85. A method for enhancing the level and/or functional activity of an albicidin, said method comprising:

- introducing into an albicidin-producing host cell (1) an agent that modulates the expression of a gene encoding at least a portion of the polypeptide of claim 1 or variant or derivative thereof, or the level and/or functional activity of an expression product of said gene, or (2) a vector from which a polynucleotide encoding at least a portion of the polypeptide of claim 1 or variant or derivative thereof can be translated; - and culturing the host cell for a time and under conditions sufficient to enhance the level and/or functional activity of said albicidin.

86. The method of claim 85, further comprising introducing into said host cell a vector from which a PPTase can be translated.

87. The method of claim 86, wherein the PPTase is selected from EntD or XabA.

88. The method of claim 85, further comprising introducing into said host cell a vector from which a methyltransferase can be translated.

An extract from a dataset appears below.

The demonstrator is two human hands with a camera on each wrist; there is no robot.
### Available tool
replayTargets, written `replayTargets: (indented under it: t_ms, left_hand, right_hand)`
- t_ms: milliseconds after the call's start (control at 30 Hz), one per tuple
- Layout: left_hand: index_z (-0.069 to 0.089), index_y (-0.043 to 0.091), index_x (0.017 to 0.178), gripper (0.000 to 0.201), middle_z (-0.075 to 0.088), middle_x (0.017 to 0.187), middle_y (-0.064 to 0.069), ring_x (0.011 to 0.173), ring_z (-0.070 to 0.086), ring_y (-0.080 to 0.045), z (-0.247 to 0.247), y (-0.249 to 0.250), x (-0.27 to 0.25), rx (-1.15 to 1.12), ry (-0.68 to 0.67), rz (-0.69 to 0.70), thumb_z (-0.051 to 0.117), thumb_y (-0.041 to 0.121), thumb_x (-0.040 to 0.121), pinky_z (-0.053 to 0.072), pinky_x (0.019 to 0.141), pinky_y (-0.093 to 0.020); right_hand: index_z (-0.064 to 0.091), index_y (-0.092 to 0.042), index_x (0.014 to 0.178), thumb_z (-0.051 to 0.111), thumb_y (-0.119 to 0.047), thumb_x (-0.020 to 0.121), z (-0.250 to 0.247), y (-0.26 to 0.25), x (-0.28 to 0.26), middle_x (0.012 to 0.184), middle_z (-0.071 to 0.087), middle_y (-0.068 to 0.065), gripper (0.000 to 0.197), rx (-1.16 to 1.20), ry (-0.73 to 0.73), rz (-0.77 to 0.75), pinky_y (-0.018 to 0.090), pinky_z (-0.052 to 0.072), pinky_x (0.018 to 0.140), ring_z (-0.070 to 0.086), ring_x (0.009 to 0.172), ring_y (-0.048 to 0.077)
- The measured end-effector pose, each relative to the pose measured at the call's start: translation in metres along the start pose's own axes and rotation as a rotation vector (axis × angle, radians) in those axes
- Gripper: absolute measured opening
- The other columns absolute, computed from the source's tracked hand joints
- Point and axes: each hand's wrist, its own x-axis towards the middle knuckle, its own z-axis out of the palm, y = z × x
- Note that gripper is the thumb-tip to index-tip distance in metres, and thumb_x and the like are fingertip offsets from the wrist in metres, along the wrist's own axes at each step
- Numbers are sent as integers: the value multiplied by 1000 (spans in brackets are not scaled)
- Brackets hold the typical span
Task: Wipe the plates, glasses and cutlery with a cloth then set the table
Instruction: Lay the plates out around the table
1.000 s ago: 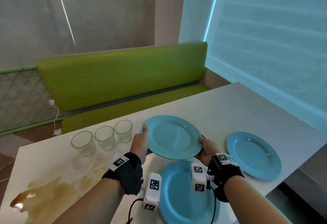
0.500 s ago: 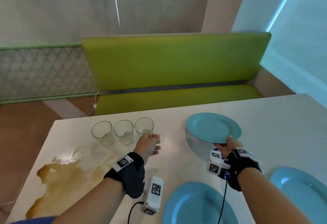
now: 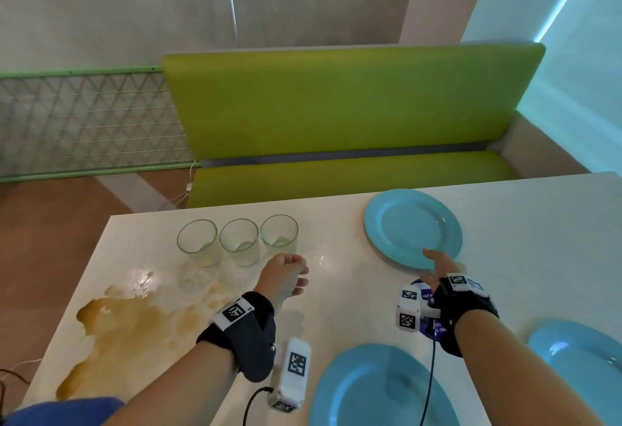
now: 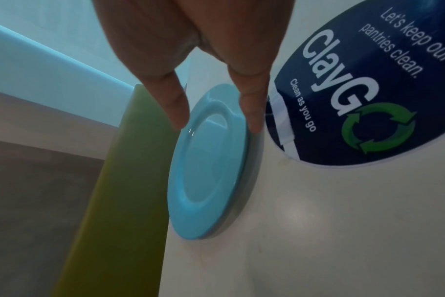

89. The method of claim 86, wherein the methyltransferase is XabC.

90. An antigen-binding molecule that is immuno-interactive with the polypeptide of claim 1 or claim 12.

91. An antigen-binding molecule that is immuno-interactive with the polypeptide of claim 23.

92. An antigen-binding molecule that is immuno-interactive with the polypeptide of claim 31.

93. A method of preparing a polynucleotide encoding a modified PKS, comprising using a nucleotide sequence encoding the polypeptide of claim 1 or claim 12 as a scaffold and modifying the portions of the nucleotide sequence that encode enzymatic activities, either by mutagenesis, inactivation, deletion, insertion, or replacement.

94. A method for producing polyketides, comprising expressing the modified albicidin PKS encoding nucleotide sequence produced by the method of claim 93 in a suitable host cell to thereby produce a polyketide different from that produced by said polypeptide.